Later that summer I had to be in his section of town and looked up to his apartment on the fourth floor.  I almost crashed my car.  He was growing corn.  Each planter box had three corn plants, one at each end and one in the middle.  The roots were already three feet off the ground because of the height of the window-sills and balcony.  The guy in the apartment above him might have been able to reach the cobs, to harvest them, but I don’t know how he ever did.

The best Newfy jokes I’ve ever heard have been told by Newfies.  The best Polack jokes I’ve ever heard have been told by Polacks.  I’ve never heard a Paki tell a joke, because, when they packed to come here, they only had enough room for all their attitude, and had to leave their sense of humor behind.  Both Newfies and Polacks insist that, no matter how dumb the joke, one of them has actually done it. I worked with a Polish-Canadian woman who was so dumb, she didn’t know that she was Polish.  She was animal-cunning and street-smart.  She parlayed a divorce settlement into three houses.  Two she rented.  The first was paid off.  The rent from #1 paid the mortgage on #3.  The rent on #2 paid the mortgage and helped on #3.

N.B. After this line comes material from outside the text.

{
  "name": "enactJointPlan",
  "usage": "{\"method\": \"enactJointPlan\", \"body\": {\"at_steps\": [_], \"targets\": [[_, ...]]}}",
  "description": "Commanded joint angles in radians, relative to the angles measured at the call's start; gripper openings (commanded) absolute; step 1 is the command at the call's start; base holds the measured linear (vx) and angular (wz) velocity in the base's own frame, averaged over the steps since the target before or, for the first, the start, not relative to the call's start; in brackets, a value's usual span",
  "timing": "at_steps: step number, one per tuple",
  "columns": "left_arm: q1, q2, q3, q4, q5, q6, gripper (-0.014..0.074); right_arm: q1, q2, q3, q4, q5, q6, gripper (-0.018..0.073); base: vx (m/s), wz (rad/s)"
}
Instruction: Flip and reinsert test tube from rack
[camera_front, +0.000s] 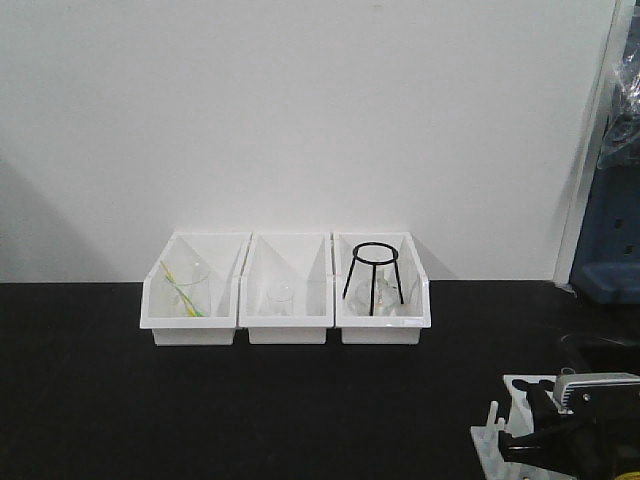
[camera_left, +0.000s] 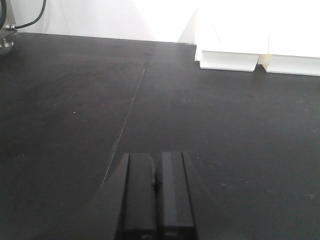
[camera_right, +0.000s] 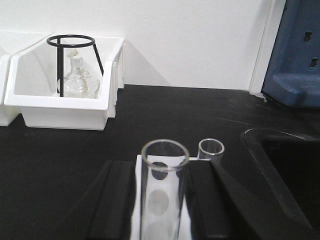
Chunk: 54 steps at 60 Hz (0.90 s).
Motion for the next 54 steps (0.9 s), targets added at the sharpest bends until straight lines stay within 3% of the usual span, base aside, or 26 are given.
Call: {"method": "enactJointPlan", "body": {"at_steps": [1, 16, 26, 35, 44, 54], "targets": [[-0.007, -0.003, 0.002, -0.004, -0.088, 0.000, -0.0006, 0.004, -0.034, -0.022, -0.017, -0.110, -0.001, 0.0400, 0.00, 0.00], [-0.007, -0.003, 0.002, -0.004, -0.088, 0.000, -0.0006, 0.004, -0.170, -0.022, -0.016, -0.067, -0.002, 0.0425, 0.00, 0.00], [-0.007, -0.003, 0.002, -0.004, -0.088, 0.000, -0.0006, 0.004, -0.361, -0.024, -0.017, 0.066, -0.002, 0.0424, 0.00, 0.00], [-0.007, -0.003, 0.002, -0.004, -0.088, 0.000, -0.0006, 0.004, -0.573, -0.025, -0.044, 0.332, 0.001, 0.0323, 0.00, 0.00], [-0.007, -0.003, 0.002, -0.004, -0.088, 0.000, -0.0006, 0.004, -0.806, -0.025, -0.046, 0.746, -0.005, -0.0006, 0.00, 0.00], [-0.007, -0.003, 0.002, -0.004, -0.088, 0.000, -0.0006, 0.004, -1.047, -0.021, -0.046, 1.104, -0.020, -0.0015, 0.00, 0.00]]}}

All names have been changed to protect the writer, in case she finds out that the internet exists.  She and three other Polish women used to sit together and gossip at lunch.  There were two Skis, and two Polish toboggans.  For those of you shaking your heads, many Polish names end in SKI, they’re the Skis. Most people know about the Polish heritage, but, other names, like Zuwala, or Yantha, or Dueck, are also Polish.  These are the Polish toboggans.

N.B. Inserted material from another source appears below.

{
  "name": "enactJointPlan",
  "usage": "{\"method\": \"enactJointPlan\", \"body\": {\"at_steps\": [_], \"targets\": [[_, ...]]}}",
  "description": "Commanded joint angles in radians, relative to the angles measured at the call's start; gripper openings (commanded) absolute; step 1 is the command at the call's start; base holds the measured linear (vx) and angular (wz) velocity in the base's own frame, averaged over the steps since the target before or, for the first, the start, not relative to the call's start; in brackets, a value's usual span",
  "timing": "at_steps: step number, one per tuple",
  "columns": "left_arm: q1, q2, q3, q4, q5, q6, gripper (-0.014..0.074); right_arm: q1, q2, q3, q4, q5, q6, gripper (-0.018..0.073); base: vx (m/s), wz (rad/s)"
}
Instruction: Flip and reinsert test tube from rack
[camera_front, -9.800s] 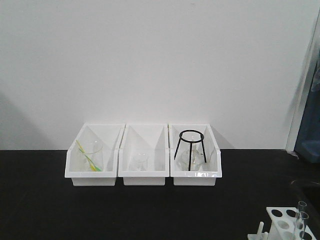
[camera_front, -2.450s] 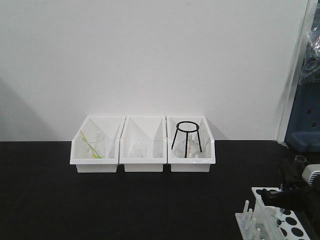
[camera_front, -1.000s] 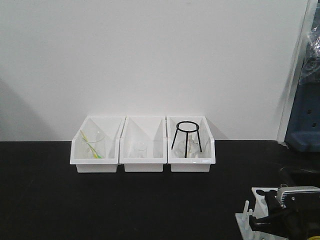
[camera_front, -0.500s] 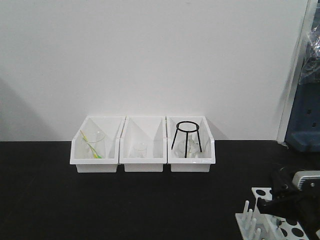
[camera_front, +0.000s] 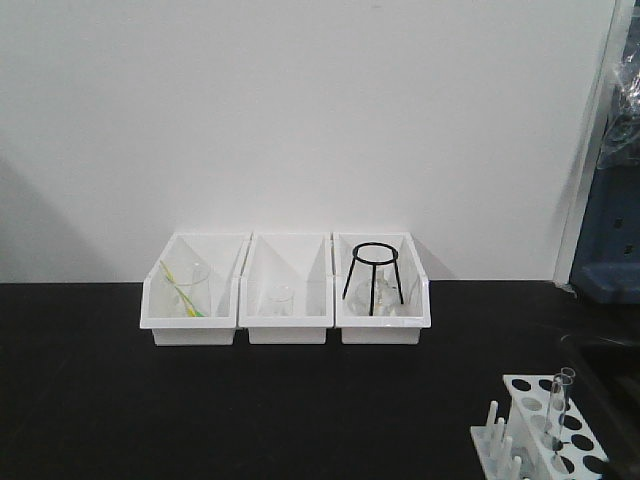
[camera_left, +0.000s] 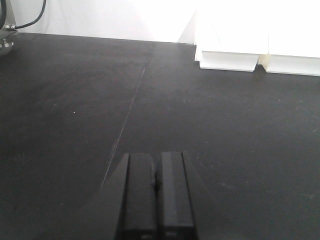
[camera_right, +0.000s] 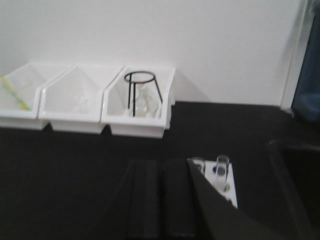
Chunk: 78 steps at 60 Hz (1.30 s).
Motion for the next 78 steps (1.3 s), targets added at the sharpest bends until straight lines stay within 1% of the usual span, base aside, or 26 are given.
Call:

I kidded her one day, about the four Polish women, sitting around, plotting to take over the world.  She had no idea who I was talking about.  I named all four of them and said they were all Polish names.  She explained to me that her name, Gutowski, was not her maiden name.  Remember, she was divorced!  I had just assumed that she had gone back to her maiden name, so I asked her what it was.  Pacheski!  But that’s still a Polish name.  “But Dad spoke perfect German!” she insisted.  What?  And if he could speak Mandarin, you’d have slant-eyes?

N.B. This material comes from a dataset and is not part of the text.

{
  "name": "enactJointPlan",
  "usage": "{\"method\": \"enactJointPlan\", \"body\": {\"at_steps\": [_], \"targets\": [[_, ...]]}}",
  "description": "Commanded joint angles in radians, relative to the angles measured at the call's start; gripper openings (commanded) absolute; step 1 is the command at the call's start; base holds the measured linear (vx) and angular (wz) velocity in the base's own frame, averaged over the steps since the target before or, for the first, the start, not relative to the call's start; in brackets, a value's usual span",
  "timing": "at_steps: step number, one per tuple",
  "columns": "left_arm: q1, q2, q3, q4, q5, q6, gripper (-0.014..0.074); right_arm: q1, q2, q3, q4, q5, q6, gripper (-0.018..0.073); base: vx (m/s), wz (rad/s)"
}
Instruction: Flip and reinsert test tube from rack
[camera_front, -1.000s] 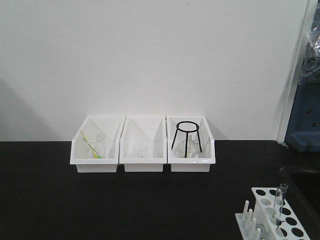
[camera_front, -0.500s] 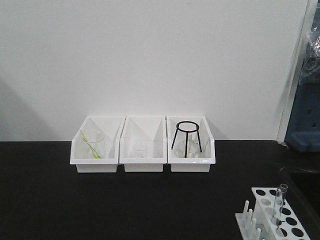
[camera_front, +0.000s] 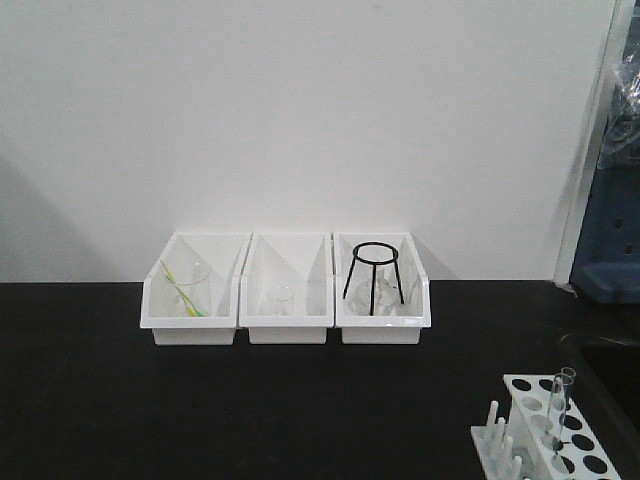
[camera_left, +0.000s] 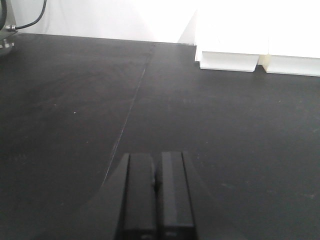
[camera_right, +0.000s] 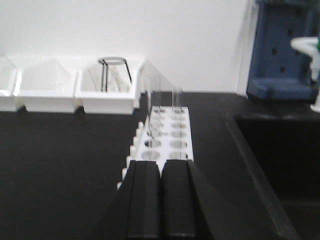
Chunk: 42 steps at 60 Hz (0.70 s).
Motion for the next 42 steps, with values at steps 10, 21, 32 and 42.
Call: {"method": "enactJointPlan", "body": {"at_steps": [10, 21, 32, 42], "targets": [[-0.007, -0.003, 0.002, -0.004, -0.088, 0.000, -0.0006, -0.018, -0.012, 0.008, -0.025, -0.082, 0.009, -0.0012, 0.00, 0.00], [-0.007, -0.003, 0.002, -0.004, -0.088, 0.000, -0.0006, -0.018, -0.010, 0.008, -0.025, -0.082, 0.009, -0.0012, 0.00, 0.00], [-0.007, -0.003, 0.002, -0.004, -0.088, 0.000, -0.0006, -0.018, -0.010, 0.008, -0.025, -0.082, 0.009, -0.0012, 0.00, 0.00], [-0.007, -0.003, 0.002, -0.004, -0.088, 0.000, -0.0006, -0.018, -0.010, 0.008, -0.025, -0.082, 0.009, -0.0012, 0.00, 0.00]]}}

She was a prank-playing shit-disturber.  One day she had four people, including me, willing to wring her neck, all at the same time.  To her, this was fun.  She couldn’t understand why anyone would get upset.  She started a water fight with a guy in the plant, that ended with her getting three gallons of water dumped on her, and couldn’t understand why he would do such a thing.  I saw it happen, and reminded her that she had started it.  “No I didn’t.”  She got a drink from a big thermos of cold water and threw the last of the glass at him.  He went and got a full glass and threw it at her.  She grabbed a hard-hat and filled it and poured it on him, so he grabbed the pail of process water and poured it on her.  “But HE started it!”

Nobody wants to take responsibility for what they’ve done.  Some are so stunned, they don’t even know that they’ve done something.  Looking back now, I can find things like this amusing.  I’m just so glad that I no longer have to put up with this s**t, any more.